Medlight has a strong track record of working cooperatively with health care professionals, industrial partners, academic institutions, and pharmaceutical companies to develop specific medical devices for therapeutic light delivery. Headquartered just outside of Lausanne, Switzerland, Medlight’s proximity to Rakuten Medical’s device development group in Sinn-Fleisbach, Germany provides additional logistic benefits.

“Medlight is an ideal acquisition, as they are global leaders in the development of light dosimetry technologies for a variety of diseases,” said Hiroshi Mikitani, Chairman and CEO of Rakuten Medical. “This acquisition secures our supply chain, ensuring the needs of patients are met by optimizing and managing continuous improvement of our delivery system.”

Founder and CEO, Medlight SA, Roland Bays commented, “Our agreement with Rakuten Medical is a strategic and operational fit. We are very excited to combine our innovative technologies to yield the maximum benefit to the medical community, the patients, and families that are battling cancer.”

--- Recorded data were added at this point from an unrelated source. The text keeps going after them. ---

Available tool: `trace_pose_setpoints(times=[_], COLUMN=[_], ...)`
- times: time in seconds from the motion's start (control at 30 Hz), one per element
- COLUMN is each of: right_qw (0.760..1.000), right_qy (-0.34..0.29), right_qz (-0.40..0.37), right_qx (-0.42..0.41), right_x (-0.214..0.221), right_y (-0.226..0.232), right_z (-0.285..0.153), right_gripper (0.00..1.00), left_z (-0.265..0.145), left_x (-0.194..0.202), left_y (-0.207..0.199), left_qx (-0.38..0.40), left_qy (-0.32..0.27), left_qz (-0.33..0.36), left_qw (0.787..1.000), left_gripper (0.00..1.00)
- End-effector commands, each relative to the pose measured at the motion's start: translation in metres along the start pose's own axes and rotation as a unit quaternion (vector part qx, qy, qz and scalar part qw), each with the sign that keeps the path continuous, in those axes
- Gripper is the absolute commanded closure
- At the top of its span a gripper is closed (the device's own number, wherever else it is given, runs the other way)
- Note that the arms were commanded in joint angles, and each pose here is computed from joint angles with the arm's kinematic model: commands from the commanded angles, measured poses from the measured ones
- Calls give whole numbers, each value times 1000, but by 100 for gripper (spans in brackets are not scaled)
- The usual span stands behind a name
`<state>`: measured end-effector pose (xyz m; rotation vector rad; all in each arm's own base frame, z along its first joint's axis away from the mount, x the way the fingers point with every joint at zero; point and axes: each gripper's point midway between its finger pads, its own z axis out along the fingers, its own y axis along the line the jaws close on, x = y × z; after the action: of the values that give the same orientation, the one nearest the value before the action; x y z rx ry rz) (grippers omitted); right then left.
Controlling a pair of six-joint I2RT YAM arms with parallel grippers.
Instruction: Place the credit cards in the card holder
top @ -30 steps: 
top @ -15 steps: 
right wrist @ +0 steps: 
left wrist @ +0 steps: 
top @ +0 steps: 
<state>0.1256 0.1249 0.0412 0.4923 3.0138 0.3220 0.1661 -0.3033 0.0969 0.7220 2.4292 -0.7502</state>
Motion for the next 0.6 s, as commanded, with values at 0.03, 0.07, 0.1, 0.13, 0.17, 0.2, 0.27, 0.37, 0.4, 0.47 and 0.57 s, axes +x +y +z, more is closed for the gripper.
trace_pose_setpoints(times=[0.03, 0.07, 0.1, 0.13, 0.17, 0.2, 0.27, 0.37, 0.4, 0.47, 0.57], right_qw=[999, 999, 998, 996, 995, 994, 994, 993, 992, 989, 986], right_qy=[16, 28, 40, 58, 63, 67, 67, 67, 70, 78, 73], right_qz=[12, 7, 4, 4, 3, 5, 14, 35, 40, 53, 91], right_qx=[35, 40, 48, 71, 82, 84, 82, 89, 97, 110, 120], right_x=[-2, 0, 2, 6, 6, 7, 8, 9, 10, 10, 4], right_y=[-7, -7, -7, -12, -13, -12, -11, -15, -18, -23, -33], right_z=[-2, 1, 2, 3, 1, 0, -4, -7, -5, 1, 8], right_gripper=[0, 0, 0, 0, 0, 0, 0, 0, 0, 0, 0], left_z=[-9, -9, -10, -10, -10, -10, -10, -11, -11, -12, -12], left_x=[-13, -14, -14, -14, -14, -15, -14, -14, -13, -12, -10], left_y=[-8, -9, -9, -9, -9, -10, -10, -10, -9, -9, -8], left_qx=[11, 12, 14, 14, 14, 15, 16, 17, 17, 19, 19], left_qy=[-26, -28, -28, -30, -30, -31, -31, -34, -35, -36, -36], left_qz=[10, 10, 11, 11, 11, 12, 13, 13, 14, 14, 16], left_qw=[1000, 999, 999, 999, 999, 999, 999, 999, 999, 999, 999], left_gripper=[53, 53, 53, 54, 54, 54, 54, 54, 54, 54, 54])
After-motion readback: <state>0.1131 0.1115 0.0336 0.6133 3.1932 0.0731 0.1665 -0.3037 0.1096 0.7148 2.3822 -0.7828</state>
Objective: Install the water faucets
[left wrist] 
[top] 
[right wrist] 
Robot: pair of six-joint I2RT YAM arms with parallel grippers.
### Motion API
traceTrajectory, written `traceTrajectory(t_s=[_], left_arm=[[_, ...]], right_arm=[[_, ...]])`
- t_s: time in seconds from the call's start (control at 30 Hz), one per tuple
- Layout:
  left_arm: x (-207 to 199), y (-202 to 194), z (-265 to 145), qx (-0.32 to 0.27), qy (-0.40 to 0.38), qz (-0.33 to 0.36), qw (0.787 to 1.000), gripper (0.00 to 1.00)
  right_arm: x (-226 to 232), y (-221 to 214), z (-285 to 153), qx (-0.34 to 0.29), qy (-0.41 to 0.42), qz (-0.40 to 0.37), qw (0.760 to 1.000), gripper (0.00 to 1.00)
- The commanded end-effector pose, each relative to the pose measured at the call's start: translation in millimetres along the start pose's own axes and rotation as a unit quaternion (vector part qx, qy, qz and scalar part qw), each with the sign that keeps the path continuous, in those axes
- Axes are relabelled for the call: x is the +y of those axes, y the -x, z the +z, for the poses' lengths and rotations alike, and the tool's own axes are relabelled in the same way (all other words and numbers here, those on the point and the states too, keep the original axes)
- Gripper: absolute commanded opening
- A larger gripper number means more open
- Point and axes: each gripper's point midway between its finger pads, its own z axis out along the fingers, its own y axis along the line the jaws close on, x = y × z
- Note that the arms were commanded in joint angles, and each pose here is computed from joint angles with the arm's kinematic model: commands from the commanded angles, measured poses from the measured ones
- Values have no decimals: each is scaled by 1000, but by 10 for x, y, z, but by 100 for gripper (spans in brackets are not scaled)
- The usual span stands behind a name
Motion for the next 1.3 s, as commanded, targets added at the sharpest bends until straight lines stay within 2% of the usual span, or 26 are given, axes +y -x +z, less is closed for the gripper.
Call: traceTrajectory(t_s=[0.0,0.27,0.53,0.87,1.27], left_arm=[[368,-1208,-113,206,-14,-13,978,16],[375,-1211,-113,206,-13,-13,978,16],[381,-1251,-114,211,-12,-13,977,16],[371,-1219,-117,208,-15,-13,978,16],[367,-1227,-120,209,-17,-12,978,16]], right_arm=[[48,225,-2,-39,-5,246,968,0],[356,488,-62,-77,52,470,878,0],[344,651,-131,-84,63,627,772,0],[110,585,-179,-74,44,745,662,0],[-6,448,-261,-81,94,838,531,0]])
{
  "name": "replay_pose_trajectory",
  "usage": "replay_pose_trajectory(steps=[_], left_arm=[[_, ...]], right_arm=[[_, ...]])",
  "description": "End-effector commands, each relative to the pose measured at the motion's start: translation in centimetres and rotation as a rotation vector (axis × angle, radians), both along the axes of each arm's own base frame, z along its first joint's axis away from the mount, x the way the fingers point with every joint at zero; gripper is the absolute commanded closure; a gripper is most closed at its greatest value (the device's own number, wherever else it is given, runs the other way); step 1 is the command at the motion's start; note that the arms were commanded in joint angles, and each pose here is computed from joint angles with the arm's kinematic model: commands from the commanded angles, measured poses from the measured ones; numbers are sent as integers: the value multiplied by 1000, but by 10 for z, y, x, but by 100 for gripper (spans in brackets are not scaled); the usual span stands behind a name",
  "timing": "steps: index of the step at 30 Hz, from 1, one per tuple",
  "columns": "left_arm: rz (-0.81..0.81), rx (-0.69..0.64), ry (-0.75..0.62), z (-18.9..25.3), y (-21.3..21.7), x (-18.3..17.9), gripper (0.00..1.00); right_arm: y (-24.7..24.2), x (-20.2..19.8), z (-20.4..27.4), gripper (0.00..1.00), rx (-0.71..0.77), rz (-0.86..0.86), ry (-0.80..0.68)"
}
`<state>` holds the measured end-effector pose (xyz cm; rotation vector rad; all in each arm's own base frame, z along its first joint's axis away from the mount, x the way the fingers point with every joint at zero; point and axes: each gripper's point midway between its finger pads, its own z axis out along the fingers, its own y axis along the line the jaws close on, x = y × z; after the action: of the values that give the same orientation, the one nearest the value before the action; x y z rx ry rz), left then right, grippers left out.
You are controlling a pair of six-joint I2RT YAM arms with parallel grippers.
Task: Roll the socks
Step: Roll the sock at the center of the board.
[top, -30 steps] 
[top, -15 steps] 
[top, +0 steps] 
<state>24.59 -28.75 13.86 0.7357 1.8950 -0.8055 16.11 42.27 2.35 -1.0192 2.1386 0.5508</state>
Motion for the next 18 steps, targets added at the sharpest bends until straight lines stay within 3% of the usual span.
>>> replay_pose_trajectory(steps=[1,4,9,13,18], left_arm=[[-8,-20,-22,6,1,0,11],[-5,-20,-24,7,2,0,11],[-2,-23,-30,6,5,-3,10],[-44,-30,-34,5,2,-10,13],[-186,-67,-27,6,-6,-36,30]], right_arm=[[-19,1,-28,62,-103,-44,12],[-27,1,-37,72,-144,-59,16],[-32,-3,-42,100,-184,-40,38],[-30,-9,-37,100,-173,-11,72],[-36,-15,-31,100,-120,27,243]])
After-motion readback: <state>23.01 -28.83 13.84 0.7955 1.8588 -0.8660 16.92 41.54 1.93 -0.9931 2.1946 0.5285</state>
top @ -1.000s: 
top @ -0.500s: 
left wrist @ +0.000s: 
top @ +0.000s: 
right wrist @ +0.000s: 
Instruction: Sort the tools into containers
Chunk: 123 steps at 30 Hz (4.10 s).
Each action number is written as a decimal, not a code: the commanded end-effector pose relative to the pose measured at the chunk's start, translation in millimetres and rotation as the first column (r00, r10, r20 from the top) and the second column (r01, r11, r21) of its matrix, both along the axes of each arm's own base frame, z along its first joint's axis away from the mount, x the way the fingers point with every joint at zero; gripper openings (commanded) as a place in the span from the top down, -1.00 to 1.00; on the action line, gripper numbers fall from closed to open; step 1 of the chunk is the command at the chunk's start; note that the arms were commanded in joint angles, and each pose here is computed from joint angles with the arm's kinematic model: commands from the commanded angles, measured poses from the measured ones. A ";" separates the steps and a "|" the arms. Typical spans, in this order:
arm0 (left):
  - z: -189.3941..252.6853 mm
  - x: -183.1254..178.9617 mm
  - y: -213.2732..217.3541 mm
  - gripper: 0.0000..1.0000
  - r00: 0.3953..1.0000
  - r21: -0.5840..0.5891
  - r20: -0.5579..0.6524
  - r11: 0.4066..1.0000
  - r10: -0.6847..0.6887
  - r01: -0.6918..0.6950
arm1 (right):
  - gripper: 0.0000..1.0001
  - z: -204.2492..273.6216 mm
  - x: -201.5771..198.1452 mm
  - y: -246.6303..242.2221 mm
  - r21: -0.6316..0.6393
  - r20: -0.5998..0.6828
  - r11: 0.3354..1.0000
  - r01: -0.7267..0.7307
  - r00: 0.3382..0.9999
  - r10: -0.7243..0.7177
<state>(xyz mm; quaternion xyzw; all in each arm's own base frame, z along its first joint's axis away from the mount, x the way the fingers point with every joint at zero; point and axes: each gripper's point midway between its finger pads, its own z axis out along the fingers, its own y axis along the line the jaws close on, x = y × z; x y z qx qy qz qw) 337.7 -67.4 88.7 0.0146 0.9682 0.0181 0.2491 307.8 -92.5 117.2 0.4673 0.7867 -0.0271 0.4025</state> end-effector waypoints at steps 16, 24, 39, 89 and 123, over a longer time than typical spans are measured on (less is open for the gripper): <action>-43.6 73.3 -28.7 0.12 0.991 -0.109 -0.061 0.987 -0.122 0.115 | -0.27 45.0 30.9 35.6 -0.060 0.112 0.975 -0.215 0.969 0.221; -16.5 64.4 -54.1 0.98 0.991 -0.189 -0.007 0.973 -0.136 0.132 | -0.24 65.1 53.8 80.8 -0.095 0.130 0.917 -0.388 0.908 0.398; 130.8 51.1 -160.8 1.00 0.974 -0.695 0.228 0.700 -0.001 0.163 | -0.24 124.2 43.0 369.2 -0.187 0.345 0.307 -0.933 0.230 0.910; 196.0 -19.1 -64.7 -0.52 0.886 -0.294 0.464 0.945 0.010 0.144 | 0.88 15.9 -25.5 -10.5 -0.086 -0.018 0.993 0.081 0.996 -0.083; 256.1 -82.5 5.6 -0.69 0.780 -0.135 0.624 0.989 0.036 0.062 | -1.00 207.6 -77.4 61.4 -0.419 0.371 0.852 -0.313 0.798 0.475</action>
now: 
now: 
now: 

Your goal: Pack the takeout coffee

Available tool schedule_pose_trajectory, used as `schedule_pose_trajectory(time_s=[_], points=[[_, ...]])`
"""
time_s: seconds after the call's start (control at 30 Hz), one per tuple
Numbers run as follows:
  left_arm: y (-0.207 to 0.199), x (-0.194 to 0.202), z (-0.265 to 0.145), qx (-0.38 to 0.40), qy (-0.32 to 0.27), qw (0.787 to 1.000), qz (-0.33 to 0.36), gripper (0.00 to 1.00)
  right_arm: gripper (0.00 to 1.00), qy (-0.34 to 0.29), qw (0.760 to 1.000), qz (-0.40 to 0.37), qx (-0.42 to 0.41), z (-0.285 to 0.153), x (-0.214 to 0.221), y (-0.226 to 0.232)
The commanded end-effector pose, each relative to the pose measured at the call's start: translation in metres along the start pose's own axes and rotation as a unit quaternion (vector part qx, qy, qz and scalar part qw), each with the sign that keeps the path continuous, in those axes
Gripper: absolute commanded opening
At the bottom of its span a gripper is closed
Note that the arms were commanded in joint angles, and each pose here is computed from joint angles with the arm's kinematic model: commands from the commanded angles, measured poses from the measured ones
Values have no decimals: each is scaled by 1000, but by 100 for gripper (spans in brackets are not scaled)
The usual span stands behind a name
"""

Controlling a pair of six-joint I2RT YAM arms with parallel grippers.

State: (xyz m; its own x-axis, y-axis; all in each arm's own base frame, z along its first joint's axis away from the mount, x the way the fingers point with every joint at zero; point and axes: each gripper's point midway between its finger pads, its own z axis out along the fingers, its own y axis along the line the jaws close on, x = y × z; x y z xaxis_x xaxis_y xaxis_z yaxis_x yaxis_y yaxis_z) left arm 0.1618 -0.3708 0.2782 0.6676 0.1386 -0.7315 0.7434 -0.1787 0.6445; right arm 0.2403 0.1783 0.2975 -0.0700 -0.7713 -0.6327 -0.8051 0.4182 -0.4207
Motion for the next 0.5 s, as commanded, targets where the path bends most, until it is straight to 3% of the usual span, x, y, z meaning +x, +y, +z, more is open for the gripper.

About Rakuten Medical, Inc.

Rakuten Medical, Inc. is a global biotechnology company developing precision, cell-targeting investigational therapies on its IlluminoxTM platform, which, in preclinical studies have shown to lead to rapid and selective cell killing and tumor necrosis. Illuminox therapies have not yet been approved by any regulatory authority. Rakuten Medical is committed to its mission to conquer cancer and aims to realize a society where cancer patients can lead fulfilling lives. Headquartered in the United States, Rakuten Medical has 6 locations in 5 countries, including Japan, the Netherlands, Germany and Taiwan.

About Illuminox

The Illuminox platform is an investigational platform based on a cancer therapy called photoimmunotherapy, which was developed by Dr. Hisataka Kobayashi and team from the National Cancer Institute in the United States. Rakuten Medical is developing the Illuminox platform as a technology consisting of a drug, device and other related components. The drug component of the platform consists of a targeting moiety conjugated with one or more dyes leading to selective cell surface binding. The device component consists of a light source that locally illuminates the targeted cells with non-thermal light to transiently activate the drug. Pre-clinical data have shown that this activation elicits rapid and selective necrosis of targeted cells through a biophysical process that compromises the membrane integrity of the targeted cells. Therapies developed on Illuminox may also result in local and systemic innate and adaptive immune activation due to immunogenic cell death of the targeted cells and/or the removal of immunosuppressive elements within the tumor microenvironment. Illuminox therapies have not yet been approved as safe or effective by any regulatory authority.